Internally, Elaphe spp. do not have any observable vestiges of hind limbs or coronoid bones of the lower jaw like any other members of the family Colubridae. Another important characteristic of Elaphe as part of the Colubridae is the presence of Duvernoy's gland, a modified salivary and digestive gland.
In addition, Elaphe spp. have equal and smooth maxillary teeth. The teeth are small and slightly curved, and occur in several rows. The curved teeth help fix the prey and prevent them from escaping once they are caught.

Senses
Elaphe spp. have very developed sensory organs which support their daily activities. They have  internal ears that enables them to detect sounds at low frequencies. The ears consist of a single ear bone connected to a jaw bone. Compared to other snakes, they are considered to have highly developed vision that allows them to detect the movement of their predators and prey. The eyes are protected by single transparent brilles. In addition, the analysis of scents is carried out by Jacobson's organ in the palate. To stimulate Jacobson's organ, they use their tongues to transport air and ground molecules to Jacobson's organ. Then, the organ analyzes the molecules to identify the scent. Among these detectable scents are pheromones, which indicate the presence of other snakes and their reproductive readiness.

Lifecycle and behavior
The lifespan of Elaphe spp. is generally 15 years. Males live a little longer than females,
but some species, such as E. guttata (now considered Pantherophis guttata),  live up to 23 years in captivity.
However, species such as E. emoryi (now considered Pantherophis emoryi) usually have lifespans around 2 years and 2 months.

Elaphe spp. generally reach sexual maturity after 18–24 months.
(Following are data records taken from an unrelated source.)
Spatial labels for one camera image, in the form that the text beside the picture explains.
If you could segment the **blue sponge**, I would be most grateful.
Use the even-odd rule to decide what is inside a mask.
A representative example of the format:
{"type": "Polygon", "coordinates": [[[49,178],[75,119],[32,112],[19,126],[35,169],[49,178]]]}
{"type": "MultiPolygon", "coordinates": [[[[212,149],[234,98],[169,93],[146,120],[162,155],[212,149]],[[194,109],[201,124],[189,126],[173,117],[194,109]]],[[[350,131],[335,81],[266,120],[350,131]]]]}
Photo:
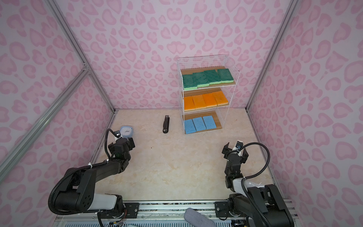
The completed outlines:
{"type": "Polygon", "coordinates": [[[207,129],[202,117],[193,118],[192,121],[196,131],[204,131],[207,129]]]}
{"type": "Polygon", "coordinates": [[[210,116],[203,116],[202,119],[204,121],[204,124],[205,124],[205,127],[206,127],[207,130],[212,130],[212,129],[217,128],[213,116],[211,116],[211,115],[210,116]]]}
{"type": "Polygon", "coordinates": [[[196,132],[195,125],[192,119],[188,119],[184,121],[184,129],[186,134],[192,134],[196,132]]]}

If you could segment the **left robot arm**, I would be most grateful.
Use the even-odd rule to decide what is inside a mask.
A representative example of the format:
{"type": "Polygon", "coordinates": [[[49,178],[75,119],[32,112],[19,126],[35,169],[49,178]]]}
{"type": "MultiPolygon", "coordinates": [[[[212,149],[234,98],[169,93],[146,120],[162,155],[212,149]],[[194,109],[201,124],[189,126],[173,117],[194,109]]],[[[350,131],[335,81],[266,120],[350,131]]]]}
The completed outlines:
{"type": "Polygon", "coordinates": [[[101,212],[109,217],[125,215],[122,196],[97,194],[97,182],[124,172],[131,160],[130,151],[135,148],[133,138],[107,129],[116,136],[116,142],[106,143],[107,160],[70,168],[54,186],[48,198],[48,208],[56,215],[73,215],[86,212],[101,212]]]}

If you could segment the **orange sponge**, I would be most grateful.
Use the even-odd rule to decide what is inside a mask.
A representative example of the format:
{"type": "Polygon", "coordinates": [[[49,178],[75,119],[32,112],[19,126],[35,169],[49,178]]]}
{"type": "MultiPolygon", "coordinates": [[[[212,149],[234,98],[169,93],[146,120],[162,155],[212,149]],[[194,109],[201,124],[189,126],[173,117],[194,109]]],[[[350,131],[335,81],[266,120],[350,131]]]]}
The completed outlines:
{"type": "Polygon", "coordinates": [[[218,107],[226,106],[229,104],[227,98],[225,97],[225,95],[222,91],[213,92],[212,95],[213,95],[218,107]]]}
{"type": "Polygon", "coordinates": [[[212,93],[203,94],[203,100],[205,102],[206,108],[217,107],[217,101],[212,93]]]}
{"type": "Polygon", "coordinates": [[[195,110],[195,104],[193,101],[193,97],[185,96],[184,97],[184,111],[188,112],[188,111],[194,111],[194,110],[195,110]]]}
{"type": "Polygon", "coordinates": [[[192,96],[192,99],[194,102],[195,110],[201,110],[207,108],[203,95],[192,96]]]}

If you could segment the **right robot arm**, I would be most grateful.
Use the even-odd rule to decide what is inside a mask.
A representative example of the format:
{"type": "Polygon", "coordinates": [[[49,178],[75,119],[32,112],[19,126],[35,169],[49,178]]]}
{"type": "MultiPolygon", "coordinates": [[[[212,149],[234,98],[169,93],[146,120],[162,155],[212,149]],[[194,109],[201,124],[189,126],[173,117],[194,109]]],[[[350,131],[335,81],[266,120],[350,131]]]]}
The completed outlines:
{"type": "Polygon", "coordinates": [[[233,148],[226,144],[222,154],[226,159],[226,187],[233,192],[227,199],[228,212],[231,215],[244,215],[247,225],[252,220],[256,227],[293,227],[293,217],[278,187],[274,184],[257,185],[251,181],[267,169],[271,158],[268,148],[259,142],[244,144],[237,141],[233,148]],[[244,176],[241,165],[245,164],[249,157],[247,148],[253,145],[265,149],[266,163],[257,173],[244,176]]]}

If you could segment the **green sponge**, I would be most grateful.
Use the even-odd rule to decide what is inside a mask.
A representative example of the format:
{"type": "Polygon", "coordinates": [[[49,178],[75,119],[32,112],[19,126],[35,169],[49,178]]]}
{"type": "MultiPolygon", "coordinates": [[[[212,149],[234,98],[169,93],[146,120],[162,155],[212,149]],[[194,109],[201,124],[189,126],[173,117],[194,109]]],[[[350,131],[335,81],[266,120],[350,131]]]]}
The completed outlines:
{"type": "Polygon", "coordinates": [[[204,72],[193,73],[192,76],[197,88],[208,87],[210,85],[210,82],[204,72]]]}
{"type": "Polygon", "coordinates": [[[194,76],[192,74],[183,75],[183,90],[195,90],[198,88],[197,83],[194,80],[194,76]]]}
{"type": "Polygon", "coordinates": [[[204,71],[210,85],[221,84],[222,79],[216,70],[204,71]]]}
{"type": "Polygon", "coordinates": [[[220,83],[233,83],[234,78],[229,69],[218,69],[217,73],[220,77],[220,83]]]}
They usually mate with the opposite sex after emerging from hibernation in the spring. The gestation period of females is around 1.5 months, and females can lay up to 30 eggs in a clutch, the number varying between species.  E. guttata and E. obsoleta, among others,  are mostly diurnal, but some species are more active in late afternoon or at dusk. Throughout the year, they are usually active from April to October, followed by a period of hibernation.

Hibernation
Elaphe spp.  hibernate, especially those that live in cold regions, because snakes are cold-blooded, which makes their body temperature susceptible to the temperature of their environments. Thus, they need to maintain their body energy by switching locations and remaining physiologically inactive when winter comes. The hibernacula sites vary depending on the habitats they live in, yet the most important requirement of a hibernaculum site is that it needs to be frost-free. Some Elaphe spp. hibernate in the rock crevices, rock faults, and burrows.
However, other species choose to hibernate in rotting logs, roots of trees, and hollow spaces in elevated tree trunks. Some snakes that live close to human communities even hibernate in old wells and barns.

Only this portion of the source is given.